Where the line containing "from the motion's" appears, end your copy; everything from the first line of the records below up to and including it must be reproduced exactly.

* * * * *

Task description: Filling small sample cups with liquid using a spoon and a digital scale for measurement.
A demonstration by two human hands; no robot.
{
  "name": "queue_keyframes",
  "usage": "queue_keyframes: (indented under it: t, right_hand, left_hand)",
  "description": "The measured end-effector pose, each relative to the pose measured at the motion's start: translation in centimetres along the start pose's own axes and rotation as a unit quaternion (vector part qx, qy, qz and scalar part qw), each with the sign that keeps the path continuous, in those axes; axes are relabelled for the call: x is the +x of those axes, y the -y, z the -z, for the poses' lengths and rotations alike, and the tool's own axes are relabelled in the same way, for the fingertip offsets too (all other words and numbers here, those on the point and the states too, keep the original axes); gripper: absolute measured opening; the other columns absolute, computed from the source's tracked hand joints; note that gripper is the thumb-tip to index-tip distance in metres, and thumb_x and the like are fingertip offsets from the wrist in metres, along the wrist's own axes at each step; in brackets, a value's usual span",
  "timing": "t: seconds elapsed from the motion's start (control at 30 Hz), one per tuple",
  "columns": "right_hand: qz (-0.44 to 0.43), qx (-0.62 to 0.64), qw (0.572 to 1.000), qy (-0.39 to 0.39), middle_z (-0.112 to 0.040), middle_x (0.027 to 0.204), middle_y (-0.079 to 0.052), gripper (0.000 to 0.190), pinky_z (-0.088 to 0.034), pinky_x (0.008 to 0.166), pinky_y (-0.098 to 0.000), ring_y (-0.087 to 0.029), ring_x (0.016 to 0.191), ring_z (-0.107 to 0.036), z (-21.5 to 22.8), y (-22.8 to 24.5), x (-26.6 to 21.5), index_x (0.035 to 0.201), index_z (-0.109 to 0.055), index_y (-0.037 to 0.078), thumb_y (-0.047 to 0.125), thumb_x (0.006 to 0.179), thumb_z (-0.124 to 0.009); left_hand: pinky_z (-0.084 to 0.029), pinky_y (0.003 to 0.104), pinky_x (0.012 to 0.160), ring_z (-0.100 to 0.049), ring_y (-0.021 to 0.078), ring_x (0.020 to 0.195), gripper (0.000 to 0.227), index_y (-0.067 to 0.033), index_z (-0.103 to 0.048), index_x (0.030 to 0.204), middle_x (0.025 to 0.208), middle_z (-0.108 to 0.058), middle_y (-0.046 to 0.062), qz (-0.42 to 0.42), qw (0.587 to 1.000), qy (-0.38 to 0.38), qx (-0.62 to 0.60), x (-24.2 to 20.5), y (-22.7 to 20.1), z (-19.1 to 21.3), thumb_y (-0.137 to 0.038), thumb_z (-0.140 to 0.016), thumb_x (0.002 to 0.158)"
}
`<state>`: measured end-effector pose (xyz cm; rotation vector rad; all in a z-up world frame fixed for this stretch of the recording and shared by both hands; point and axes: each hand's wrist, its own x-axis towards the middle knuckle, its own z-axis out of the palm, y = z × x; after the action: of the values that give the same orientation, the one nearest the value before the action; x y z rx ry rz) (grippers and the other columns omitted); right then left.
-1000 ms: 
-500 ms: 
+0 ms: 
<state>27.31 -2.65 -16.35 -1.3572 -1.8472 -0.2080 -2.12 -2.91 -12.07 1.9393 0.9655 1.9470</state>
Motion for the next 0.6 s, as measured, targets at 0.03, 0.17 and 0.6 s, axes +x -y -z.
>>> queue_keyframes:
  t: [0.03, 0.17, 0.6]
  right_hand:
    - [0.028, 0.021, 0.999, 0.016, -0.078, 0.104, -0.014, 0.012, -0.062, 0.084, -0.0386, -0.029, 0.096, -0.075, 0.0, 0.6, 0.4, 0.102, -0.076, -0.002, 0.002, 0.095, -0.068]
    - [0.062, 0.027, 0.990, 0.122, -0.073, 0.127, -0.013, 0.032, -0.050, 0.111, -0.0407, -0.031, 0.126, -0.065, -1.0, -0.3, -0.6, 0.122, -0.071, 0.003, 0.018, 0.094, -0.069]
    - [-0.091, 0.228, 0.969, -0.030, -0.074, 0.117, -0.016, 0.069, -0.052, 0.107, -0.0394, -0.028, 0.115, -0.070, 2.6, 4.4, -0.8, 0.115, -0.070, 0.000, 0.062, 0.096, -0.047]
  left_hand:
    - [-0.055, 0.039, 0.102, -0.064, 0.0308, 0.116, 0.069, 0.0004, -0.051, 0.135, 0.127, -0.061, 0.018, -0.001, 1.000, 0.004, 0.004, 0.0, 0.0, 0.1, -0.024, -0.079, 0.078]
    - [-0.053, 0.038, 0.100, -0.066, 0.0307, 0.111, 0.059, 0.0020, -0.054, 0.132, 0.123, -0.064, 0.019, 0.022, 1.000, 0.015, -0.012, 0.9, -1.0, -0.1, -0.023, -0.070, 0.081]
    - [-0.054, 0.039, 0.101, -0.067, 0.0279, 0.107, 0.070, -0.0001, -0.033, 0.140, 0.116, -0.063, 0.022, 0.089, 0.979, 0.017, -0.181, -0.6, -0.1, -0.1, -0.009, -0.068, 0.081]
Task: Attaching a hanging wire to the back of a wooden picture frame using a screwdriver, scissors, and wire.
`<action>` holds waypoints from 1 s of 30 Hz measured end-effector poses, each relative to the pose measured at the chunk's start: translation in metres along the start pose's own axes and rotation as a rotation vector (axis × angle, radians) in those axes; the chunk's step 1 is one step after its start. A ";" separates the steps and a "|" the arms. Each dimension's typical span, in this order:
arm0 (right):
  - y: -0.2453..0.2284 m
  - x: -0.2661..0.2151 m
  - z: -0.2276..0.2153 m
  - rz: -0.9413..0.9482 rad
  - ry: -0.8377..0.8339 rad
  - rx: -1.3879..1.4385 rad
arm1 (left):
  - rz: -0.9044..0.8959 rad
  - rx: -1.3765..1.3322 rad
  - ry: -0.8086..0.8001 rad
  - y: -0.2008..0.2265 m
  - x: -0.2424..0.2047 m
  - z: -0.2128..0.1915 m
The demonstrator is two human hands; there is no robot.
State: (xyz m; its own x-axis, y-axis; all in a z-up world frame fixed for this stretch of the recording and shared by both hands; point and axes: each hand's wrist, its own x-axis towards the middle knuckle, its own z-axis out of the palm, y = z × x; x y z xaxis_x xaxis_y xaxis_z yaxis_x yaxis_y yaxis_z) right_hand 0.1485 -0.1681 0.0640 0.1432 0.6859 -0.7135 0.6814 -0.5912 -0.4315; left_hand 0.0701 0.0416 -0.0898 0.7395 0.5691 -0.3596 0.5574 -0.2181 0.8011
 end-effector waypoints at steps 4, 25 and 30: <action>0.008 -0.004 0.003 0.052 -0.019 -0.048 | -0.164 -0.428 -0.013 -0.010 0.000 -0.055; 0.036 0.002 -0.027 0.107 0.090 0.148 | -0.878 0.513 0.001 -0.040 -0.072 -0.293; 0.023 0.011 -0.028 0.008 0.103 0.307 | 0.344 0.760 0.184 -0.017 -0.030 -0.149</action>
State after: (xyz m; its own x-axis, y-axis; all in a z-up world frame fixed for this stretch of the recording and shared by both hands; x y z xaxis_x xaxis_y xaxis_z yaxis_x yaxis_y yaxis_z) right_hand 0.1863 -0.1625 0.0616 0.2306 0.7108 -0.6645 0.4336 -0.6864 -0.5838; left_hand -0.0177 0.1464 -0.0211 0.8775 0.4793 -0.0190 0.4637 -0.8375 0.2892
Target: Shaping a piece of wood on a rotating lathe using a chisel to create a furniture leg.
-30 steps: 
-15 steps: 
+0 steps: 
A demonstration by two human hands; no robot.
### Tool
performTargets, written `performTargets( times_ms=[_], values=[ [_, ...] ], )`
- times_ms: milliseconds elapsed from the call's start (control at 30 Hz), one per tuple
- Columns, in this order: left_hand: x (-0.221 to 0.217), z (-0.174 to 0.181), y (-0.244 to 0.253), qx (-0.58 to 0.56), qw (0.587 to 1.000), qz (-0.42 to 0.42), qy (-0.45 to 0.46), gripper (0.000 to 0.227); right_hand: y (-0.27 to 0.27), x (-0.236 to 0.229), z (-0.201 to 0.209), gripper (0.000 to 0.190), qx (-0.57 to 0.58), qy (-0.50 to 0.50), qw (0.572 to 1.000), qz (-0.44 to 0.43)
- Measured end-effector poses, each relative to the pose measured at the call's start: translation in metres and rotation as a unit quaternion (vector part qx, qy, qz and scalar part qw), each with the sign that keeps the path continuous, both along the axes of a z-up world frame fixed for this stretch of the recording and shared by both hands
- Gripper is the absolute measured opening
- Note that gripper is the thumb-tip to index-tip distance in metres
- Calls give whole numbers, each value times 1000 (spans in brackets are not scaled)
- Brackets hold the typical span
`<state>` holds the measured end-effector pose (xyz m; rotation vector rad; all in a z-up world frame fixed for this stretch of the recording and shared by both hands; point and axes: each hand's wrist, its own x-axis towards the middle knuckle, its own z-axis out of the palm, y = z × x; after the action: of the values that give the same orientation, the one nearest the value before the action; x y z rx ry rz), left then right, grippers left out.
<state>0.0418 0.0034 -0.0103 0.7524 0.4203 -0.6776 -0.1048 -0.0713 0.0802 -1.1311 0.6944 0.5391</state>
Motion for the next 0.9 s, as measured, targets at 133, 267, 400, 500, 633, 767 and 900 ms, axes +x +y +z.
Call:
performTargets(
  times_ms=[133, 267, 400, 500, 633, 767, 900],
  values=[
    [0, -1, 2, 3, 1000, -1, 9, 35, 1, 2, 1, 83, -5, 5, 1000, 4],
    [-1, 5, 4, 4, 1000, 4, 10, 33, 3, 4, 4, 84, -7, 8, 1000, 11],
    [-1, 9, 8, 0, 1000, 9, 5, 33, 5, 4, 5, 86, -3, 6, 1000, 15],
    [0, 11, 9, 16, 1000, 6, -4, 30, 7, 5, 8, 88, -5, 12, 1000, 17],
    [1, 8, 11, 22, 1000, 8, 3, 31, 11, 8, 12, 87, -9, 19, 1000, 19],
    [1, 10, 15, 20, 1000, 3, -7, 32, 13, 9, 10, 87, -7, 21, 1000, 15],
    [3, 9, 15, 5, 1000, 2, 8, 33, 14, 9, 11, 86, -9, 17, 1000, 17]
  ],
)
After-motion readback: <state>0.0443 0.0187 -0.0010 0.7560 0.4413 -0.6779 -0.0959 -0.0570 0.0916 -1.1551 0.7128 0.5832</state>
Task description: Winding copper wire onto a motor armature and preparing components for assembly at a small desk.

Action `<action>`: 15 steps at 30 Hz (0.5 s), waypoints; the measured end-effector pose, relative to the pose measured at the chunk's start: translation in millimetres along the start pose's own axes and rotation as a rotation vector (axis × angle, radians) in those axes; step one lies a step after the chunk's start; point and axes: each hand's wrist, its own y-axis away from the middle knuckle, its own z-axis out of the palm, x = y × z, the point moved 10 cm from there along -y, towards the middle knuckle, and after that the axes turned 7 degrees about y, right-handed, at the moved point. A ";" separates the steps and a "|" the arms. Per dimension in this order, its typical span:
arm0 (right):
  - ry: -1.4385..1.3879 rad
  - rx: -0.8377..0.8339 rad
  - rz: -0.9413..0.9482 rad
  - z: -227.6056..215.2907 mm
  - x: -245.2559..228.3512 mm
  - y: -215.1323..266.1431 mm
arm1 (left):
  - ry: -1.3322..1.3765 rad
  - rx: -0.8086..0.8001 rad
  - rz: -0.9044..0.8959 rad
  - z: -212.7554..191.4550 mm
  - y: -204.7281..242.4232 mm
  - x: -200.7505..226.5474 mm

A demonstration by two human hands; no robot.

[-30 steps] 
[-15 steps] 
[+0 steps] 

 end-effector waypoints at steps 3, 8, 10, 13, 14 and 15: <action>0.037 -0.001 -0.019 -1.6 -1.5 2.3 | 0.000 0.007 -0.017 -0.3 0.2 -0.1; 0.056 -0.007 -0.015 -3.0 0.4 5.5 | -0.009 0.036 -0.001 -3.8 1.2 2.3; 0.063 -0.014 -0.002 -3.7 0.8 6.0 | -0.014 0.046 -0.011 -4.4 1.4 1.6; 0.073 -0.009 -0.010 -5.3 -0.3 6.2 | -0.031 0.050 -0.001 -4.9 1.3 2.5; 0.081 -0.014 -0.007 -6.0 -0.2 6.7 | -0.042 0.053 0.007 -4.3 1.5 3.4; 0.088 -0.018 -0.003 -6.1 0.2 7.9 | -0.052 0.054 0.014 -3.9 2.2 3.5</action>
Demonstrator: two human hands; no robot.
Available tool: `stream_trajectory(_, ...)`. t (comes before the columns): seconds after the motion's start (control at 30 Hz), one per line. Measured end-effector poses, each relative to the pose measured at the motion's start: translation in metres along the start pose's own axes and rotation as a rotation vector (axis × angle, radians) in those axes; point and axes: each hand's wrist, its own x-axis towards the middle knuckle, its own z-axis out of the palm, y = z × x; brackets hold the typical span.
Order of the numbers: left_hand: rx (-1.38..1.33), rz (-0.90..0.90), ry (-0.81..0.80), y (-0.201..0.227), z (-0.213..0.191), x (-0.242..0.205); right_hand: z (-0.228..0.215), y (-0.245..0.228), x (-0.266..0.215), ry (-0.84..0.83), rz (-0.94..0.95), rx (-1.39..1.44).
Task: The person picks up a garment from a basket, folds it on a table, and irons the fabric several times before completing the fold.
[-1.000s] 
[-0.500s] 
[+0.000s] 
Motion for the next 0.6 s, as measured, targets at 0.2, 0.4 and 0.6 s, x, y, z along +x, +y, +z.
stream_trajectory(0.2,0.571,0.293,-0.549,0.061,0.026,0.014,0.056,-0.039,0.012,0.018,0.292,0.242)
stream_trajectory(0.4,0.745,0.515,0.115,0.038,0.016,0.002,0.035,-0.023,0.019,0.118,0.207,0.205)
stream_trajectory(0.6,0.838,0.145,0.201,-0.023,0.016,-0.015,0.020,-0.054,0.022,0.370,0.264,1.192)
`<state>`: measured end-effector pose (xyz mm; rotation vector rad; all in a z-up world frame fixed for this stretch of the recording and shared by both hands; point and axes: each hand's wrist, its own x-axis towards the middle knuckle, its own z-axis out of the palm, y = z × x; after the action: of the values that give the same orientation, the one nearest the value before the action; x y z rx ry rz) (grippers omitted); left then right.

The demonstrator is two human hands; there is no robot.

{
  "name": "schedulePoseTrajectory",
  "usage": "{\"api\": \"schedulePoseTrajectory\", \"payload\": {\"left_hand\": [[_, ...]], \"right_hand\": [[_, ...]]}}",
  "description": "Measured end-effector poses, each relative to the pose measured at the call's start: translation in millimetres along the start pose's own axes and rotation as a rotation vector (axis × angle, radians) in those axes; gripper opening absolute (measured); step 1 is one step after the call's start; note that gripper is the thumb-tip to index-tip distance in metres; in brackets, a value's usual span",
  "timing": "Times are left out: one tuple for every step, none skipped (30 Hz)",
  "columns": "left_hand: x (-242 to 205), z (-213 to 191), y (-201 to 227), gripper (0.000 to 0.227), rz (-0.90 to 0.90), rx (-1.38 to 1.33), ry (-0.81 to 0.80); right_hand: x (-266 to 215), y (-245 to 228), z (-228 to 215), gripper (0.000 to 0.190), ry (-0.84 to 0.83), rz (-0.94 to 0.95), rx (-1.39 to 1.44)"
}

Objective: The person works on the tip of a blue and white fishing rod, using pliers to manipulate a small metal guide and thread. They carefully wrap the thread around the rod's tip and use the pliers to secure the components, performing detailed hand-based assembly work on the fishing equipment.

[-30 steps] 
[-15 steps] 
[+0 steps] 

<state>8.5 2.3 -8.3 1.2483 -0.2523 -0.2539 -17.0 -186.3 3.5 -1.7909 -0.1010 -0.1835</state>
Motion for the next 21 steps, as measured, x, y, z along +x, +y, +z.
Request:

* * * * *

**Task output:**
Task description: Filling small sample cups with liquid using a spoon and a digital scale for measurement.
A demonstration by two human hands; no robot.
{
  "name": "queue_keyframes",
  "usage": "queue_keyframes: (indented under it: t, right_hand, left_hand)",
  "description": "The measured end-effector pose, each relative to the pose measured at the motion's start: translation in centimetres along the start pose's own axes and rotation as a unit quaternion (vector part qx, qy, qz and scalar part qw), each with the sign that keeps the path continuous, in those axes; axes are relabelled for the call: x is the +x of those axes, y the -y, z the -z, for the poses' lengths and rotations alike, and the tool's own axes are relabelled in the same way, for the fingertip offsets too (all other words and numbers here, those on the point and the states too, keep the original axes); gripper: absolute measured opening; the other columns absolute, computed from the source's tracked hand joints; note that gripper is the thumb-tip to index-tip distance in metres, and thumb_x and the like are fingertip offsets from the wrist in metres, along the wrist's own axes at each step; in brackets, a value's usual span",
  "timing": "t: seconds elapsed from the motion's start (control at 30 Hz), one per tuple",

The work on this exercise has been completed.